Taxation and Regulatory Compliance

Notice 2017-23: Disclosure and Filing Requirements

Gain clarity on the reporting duties created by IRS Notice 2017-23 for those involved in certain conservation-focused tax arrangements.

The Internal Revenue Service (IRS) has identified certain arrangements involving syndicated conservation easements as “listed transactions,” a designation for arrangements believed to have a potential for tax avoidance. A listed transaction is a reportable transaction that the IRS has determined to be a tax avoidance scheme, which triggers disclosure requirements for those involved. Final regulations issued in October 2024 now govern the reporting of these transactions, upholding their classification as listed transactions.

The Transaction Identified in the Guidance

The transaction begins with a promoter, or a group of promoters, forming a pass-through entity such as a partnership. This entity then acquires a parcel of land, or in some cases, acquires an entity that already owns the land.

Following the acquisition, the promoter markets and sells interests in the pass-through entity to investors. Promotional materials suggest that investors could receive a charitable contribution deduction worth at least two and a half times their investment. For instance, an investor might contribute $50,000 with the expectation of receiving a $125,000 tax deduction. The Internal Revenue Code, however, limits the charitable contribution deduction for such transactions to 2.5 times the partner’s basis in the partnership.

After securing investor funds, the pass-through entity donates a conservation easement on the property to a qualified tax-exempt organization. A conservation easement is a legal agreement that permanently limits uses of the land to protect its conservation values. The entity then obtains an appraisal that values the donated easement at a significantly inflated price, far exceeding the partnership’s original cost, which is the mechanism used to generate the large tax deduction.

The charitable contribution deduction, based on the inflated appraisal, is allocated among the investors or partners. These investors then claim their portion of the deduction on their personal income tax returns. The IRS has stated its intent to challenge these deductions based on overvaluation and other legal doctrines.

Identifying Participants and Their Roles

A “participant” with a disclosure obligation includes several parties. The primary participants are the investors who acquire an interest in the pass-through entity and are allocated a portion of the charitable contribution deduction. These individuals or entities claim the deduction on their income tax returns.

Another category of participants includes promoters who organize or establish the pass-through entity. This group is responsible for structuring the deal, acquiring the land, and marketing the investment to potential participants.

The definition of a participant also extends to “material advisors,” which can include professionals like accountants, attorneys, and appraisers who provide advice related to the transaction. Anyone who makes a tax statement regarding the potential tax benefits of the donation and receives a minimum fee for their services can be classified as a material advisor.
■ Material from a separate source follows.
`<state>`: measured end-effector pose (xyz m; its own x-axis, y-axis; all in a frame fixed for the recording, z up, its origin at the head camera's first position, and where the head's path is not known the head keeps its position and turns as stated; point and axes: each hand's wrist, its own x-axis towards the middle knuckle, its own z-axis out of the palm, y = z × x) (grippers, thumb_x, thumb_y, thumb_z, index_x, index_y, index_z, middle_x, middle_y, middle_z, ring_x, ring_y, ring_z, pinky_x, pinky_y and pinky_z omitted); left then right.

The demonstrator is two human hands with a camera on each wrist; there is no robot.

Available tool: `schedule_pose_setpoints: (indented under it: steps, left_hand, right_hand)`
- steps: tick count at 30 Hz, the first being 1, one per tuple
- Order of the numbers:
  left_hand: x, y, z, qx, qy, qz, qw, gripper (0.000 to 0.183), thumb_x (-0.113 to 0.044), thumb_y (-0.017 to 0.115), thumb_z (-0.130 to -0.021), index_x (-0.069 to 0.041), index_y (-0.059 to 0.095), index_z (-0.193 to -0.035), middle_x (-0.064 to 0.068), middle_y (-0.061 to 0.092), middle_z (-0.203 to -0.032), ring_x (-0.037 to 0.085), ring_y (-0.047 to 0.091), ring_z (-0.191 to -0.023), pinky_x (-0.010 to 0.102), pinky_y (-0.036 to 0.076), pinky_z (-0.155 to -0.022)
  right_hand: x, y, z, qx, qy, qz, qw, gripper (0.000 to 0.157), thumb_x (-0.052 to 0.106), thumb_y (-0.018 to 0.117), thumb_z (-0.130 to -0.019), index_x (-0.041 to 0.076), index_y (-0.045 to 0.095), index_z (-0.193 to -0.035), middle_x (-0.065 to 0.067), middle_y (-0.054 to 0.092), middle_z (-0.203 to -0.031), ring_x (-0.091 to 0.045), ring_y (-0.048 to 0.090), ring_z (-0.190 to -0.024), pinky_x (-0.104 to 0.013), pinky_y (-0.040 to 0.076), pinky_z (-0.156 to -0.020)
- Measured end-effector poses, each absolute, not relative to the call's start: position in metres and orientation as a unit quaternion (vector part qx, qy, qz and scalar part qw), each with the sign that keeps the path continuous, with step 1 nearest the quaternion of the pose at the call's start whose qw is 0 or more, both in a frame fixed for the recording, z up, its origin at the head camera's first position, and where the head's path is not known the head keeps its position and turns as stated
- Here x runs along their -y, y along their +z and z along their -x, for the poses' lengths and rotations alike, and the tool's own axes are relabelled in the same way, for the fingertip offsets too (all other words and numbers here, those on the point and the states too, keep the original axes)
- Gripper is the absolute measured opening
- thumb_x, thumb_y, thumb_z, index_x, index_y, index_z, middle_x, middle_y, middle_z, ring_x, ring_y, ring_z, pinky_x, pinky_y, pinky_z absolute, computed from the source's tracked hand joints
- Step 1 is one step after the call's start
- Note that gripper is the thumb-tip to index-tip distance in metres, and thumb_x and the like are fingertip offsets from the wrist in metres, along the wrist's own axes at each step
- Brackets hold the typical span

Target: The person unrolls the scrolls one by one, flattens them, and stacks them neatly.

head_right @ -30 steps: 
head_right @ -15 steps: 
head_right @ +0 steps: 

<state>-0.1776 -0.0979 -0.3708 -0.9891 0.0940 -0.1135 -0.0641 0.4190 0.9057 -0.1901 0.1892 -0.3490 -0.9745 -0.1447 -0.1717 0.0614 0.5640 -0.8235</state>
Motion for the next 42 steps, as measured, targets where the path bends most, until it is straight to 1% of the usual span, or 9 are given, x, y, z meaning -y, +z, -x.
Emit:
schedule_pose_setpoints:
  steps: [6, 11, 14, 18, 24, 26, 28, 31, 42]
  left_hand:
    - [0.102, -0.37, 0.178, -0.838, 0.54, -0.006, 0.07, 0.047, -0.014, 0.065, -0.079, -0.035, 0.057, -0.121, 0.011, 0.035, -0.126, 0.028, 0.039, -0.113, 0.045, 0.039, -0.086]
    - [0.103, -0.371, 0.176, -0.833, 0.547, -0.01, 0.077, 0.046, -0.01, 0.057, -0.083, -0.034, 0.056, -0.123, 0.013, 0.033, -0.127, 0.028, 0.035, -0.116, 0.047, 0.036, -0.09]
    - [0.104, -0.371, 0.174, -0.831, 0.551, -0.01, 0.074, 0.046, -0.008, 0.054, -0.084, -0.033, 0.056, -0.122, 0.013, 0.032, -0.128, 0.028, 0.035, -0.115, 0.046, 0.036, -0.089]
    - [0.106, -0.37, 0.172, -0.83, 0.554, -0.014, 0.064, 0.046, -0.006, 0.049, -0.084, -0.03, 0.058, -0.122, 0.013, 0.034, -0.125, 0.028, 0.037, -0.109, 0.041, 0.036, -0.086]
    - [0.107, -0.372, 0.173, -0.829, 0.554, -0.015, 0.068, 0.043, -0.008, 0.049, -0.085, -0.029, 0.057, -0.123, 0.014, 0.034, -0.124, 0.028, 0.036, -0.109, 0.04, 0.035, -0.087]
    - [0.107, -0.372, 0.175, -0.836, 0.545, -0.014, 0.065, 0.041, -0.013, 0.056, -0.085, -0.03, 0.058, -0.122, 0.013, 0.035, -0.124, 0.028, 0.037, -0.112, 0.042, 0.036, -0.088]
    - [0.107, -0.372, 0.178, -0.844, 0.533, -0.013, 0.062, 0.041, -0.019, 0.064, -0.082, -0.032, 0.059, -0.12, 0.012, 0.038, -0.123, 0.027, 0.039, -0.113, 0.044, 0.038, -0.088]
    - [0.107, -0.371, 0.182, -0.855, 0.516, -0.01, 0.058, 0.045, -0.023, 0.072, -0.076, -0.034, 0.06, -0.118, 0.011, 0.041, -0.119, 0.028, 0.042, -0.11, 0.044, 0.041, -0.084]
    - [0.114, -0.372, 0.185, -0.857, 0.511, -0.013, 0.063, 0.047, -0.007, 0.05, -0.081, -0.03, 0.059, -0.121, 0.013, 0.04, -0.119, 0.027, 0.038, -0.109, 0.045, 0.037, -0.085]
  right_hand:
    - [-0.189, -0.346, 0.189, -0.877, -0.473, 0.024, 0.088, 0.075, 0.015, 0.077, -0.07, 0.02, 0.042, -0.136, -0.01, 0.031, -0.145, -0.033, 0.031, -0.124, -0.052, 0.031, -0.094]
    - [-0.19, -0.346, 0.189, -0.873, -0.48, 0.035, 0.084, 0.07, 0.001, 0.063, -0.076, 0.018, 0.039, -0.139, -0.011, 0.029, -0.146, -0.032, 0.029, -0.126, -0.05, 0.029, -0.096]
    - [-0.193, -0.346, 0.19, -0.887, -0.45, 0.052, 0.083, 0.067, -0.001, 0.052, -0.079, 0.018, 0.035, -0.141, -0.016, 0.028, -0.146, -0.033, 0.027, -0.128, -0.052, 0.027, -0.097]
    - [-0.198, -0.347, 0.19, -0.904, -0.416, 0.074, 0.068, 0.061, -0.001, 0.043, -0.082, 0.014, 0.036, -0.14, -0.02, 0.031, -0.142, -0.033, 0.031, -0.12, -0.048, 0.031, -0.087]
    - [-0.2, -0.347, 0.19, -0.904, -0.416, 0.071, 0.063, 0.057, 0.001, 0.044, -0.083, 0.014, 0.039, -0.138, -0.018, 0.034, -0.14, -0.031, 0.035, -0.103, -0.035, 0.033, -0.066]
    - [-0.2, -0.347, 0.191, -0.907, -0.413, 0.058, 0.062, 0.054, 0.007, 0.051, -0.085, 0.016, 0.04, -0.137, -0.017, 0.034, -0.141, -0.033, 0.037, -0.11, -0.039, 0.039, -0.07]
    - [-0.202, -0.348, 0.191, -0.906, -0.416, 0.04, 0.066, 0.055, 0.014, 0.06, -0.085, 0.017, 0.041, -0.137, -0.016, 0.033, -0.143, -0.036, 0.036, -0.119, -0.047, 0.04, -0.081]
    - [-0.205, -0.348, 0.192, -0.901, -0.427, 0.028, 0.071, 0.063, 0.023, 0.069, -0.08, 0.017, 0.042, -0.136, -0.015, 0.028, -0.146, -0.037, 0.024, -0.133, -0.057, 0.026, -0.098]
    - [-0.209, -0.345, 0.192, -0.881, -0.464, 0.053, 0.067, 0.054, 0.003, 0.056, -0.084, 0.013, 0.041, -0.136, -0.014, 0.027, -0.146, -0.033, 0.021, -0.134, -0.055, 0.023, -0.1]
Material advisors are required to file Form 8918, Material Advisor Disclosure Statement.

Disclosure Requirements and Required Forms

All identified participants are required to file Form 8886, Reportable Transaction Disclosure Statement. This form is the primary tool the IRS uses to gather information about listed transactions and the parties involved. Failure to file this form can lead to significant penalties.

When completing Form 8886, participants must identify the transaction as the “Syndicated Conservation Easement” listed transaction. The form requires the name and tax ID number of the pass-through entity that donated the easement and information identifying the promoter.

Participants must also report the amount of the charitable contribution deduction they claimed on their tax return. The form also requires a description of the transaction’s features and the expected tax benefits. Gathering documents from the promoter and the pass-through entity’s tax filings is a necessary step before completing the form.

Filing Procedures and Deadlines

A completed Form 8886 must be sent directly to the IRS Office of Tax Shelter Analysis (OTSA). The form can be sent by mail or fax; the address and fax number are in the official instructions for Form 8886.

In addition to the submission to OTSA, a duplicate copy of Form 8886 must be attached to the participant’s federal income tax return for each year of participation. For example, if an investor claimed deductions from the easement in multiple years, a Form 8886 must be attached to the tax return for each of those years.

The penalty for failing to disclose a listed transaction is 75% of the decrease in tax shown on the return as a result of the transaction. This penalty has a minimum of $5,000 for individuals and $10,000 for other entities, and it is capped at a maximum of $100,000 for an individual and $200,000 for other entities. While initial deadlines for past transactions have passed, they remain relevant for taxpayers addressing non-compliance or filing amended returns.